Required work: Whenever a line in this data holds the word "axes", report that line in full.

*** Begin section ***

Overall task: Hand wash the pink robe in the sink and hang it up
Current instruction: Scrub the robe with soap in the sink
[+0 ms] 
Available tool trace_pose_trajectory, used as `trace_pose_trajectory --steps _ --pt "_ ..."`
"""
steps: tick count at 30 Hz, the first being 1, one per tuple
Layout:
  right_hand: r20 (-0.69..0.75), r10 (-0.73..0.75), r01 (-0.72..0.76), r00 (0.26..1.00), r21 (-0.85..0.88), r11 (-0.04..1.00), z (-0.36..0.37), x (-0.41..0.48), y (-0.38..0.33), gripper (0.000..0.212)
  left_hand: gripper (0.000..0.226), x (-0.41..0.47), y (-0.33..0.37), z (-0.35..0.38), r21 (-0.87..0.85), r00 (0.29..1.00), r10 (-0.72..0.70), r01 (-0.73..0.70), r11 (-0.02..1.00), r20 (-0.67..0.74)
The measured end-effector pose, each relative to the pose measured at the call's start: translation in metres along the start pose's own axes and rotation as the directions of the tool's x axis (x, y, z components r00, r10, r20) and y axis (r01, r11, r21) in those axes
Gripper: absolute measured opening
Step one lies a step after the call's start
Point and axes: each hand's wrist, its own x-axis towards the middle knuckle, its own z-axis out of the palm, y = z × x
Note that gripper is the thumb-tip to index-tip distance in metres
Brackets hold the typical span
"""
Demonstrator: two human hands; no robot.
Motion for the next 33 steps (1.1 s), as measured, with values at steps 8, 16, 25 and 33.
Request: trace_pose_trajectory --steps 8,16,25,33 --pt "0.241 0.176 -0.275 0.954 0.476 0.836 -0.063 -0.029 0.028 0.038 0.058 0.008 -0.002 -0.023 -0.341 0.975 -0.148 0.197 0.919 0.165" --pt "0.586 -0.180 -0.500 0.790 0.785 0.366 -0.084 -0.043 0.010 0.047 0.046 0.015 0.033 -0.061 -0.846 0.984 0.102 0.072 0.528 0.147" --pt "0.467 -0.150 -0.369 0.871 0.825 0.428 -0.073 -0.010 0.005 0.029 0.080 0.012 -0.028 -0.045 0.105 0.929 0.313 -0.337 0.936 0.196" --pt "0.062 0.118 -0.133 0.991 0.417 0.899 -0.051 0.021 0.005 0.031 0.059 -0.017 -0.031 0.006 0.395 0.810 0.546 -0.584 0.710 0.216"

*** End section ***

Solution to this exercise:
The measured end-effector pose, each relative to the pose measured at the call's start: translation in metres along the start pose's own axes and rotation as the directions of the tool's x axis (x, y, z components r00, r10, r20) and y axis (r01, r11, r21) in those axes
Point and axes: each hand's wrist, its own x-axis towards the middle knuckle, its own z-axis out of the palm, y = z × x

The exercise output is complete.